Find and copy each line of the listing below that has the word "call" in it.

----

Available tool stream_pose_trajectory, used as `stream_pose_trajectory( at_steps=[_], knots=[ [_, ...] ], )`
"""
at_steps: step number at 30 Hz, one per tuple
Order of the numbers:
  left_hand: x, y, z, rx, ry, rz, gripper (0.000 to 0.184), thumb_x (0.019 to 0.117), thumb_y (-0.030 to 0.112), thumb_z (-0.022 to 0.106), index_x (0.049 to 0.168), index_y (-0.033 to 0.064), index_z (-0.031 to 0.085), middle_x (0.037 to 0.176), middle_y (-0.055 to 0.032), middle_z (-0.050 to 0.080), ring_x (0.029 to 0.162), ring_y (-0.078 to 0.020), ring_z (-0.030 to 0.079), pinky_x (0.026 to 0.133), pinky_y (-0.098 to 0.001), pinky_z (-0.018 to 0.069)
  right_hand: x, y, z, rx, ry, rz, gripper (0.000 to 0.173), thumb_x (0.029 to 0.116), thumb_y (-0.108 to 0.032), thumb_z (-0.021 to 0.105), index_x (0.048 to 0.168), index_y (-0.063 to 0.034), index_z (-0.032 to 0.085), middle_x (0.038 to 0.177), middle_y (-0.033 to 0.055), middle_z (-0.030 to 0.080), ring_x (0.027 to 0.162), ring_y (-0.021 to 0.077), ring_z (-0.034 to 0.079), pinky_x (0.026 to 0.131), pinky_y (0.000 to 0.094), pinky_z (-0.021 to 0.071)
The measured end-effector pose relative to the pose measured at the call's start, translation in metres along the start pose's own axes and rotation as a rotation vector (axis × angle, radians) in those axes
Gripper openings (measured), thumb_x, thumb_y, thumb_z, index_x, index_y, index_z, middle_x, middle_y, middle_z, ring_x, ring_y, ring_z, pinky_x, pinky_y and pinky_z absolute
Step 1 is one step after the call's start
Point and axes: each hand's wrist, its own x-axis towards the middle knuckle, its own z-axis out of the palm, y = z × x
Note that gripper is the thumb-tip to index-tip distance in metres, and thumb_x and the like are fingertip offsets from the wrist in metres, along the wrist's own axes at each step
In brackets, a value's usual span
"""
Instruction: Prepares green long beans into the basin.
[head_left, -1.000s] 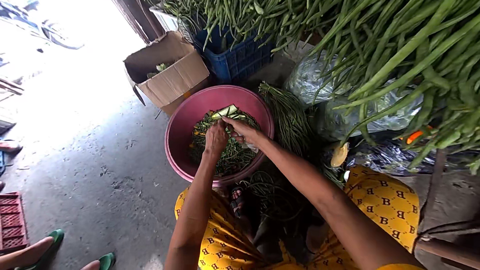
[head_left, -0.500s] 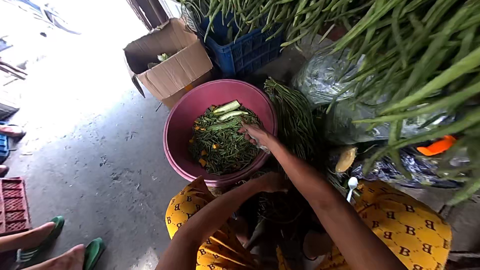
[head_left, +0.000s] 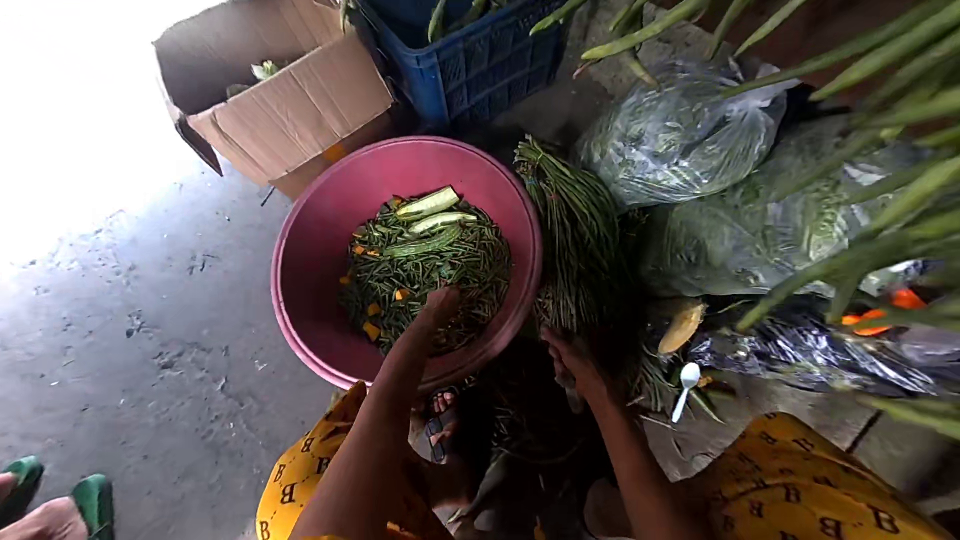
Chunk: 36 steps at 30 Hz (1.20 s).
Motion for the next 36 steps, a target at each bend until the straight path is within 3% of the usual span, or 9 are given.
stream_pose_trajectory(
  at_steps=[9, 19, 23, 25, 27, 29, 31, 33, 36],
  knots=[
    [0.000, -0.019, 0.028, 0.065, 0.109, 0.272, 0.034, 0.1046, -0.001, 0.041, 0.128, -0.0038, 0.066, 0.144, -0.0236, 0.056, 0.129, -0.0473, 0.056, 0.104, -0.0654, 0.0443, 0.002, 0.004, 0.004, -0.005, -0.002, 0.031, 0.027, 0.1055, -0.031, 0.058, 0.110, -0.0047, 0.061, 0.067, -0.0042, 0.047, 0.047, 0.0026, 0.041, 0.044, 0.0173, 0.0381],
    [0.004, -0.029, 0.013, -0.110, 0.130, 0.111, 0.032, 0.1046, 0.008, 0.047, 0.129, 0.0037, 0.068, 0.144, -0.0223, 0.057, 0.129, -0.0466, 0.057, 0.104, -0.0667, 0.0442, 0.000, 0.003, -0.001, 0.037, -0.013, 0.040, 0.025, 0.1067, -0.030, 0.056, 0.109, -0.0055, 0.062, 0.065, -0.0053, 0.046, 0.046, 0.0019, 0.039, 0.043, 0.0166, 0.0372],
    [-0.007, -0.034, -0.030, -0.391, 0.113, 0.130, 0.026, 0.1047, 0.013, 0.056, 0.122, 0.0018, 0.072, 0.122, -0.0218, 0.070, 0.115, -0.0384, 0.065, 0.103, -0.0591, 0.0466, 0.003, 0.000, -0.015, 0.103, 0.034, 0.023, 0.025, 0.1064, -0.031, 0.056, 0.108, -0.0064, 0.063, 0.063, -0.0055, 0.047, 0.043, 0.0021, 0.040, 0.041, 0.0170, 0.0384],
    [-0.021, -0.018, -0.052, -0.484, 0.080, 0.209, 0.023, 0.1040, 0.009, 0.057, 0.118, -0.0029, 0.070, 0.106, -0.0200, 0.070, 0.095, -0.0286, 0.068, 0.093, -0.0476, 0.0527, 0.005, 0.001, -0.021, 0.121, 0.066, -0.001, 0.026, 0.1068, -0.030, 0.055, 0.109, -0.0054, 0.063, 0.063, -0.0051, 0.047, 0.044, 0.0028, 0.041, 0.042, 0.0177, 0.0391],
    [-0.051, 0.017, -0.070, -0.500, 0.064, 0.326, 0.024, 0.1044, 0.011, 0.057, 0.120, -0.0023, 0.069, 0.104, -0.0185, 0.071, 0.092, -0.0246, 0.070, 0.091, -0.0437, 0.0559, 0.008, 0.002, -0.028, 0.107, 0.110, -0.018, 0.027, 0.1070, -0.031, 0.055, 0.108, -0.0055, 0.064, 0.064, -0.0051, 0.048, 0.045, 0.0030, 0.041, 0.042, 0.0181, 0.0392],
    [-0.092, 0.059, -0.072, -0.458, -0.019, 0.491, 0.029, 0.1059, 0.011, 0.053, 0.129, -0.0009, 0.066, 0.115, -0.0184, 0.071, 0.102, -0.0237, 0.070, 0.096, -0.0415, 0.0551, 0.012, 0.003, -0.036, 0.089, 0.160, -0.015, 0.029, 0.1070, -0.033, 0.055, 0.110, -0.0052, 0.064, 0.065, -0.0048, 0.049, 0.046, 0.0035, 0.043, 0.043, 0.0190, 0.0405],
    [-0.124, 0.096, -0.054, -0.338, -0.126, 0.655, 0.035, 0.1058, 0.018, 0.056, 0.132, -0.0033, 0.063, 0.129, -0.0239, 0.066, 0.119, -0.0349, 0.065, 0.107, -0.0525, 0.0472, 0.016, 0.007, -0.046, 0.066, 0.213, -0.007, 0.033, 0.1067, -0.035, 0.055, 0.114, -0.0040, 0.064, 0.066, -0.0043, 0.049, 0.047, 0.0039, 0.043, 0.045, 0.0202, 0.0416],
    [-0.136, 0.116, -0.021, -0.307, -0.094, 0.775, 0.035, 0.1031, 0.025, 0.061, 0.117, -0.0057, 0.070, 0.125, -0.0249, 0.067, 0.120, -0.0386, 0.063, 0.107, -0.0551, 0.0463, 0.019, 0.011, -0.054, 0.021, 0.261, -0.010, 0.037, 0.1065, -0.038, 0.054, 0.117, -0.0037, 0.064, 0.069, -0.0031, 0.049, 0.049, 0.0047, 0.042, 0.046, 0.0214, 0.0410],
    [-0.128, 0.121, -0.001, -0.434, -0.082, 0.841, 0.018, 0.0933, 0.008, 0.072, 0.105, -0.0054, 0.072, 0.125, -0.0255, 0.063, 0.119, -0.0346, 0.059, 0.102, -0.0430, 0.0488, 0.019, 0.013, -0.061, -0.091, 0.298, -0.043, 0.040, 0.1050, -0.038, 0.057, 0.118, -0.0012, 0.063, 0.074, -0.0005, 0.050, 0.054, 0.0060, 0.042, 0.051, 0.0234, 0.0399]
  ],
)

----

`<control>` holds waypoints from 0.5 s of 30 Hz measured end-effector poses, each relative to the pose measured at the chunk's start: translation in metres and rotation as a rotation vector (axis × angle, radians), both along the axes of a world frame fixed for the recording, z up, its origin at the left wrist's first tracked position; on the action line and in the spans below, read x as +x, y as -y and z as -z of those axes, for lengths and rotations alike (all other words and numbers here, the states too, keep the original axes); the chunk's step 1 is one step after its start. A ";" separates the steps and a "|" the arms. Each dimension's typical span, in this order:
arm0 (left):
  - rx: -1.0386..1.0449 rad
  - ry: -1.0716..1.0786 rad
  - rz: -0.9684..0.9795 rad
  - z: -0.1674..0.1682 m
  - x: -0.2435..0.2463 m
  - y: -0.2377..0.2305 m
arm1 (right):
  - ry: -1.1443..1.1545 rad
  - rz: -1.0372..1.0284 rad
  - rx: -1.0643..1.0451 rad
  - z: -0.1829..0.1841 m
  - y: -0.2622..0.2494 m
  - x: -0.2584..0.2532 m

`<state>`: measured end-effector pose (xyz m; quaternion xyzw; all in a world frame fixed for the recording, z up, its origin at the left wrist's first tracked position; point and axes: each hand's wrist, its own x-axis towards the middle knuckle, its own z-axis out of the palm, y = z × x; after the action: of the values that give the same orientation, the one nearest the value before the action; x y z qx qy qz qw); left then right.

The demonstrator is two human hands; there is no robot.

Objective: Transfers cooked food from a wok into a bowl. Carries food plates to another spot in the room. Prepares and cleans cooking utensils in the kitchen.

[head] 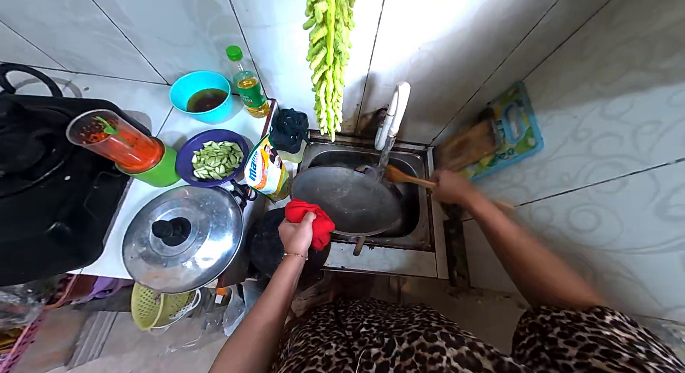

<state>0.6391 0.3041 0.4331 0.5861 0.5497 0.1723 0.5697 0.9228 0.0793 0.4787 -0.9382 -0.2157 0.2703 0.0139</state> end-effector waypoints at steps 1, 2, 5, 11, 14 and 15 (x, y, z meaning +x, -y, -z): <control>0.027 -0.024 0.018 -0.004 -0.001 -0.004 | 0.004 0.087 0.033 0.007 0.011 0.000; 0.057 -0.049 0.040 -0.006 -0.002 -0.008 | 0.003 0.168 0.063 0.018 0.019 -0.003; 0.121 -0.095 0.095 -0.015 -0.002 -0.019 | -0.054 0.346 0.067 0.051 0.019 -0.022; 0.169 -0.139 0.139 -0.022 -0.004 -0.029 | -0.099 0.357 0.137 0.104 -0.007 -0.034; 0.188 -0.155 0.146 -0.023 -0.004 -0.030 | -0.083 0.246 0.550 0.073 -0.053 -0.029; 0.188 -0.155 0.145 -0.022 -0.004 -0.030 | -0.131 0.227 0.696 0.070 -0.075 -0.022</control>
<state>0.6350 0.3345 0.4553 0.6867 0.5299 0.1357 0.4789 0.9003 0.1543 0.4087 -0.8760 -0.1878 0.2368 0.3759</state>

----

→ **RESULT OF THE TASK**:
The measured end-effector pose relative to the pose measured at the call's start, translation in metres along the start pose's own axes and rotation as a rotation vector (axis × angle, radians) in those axes
Step 1 is one step after the call's start

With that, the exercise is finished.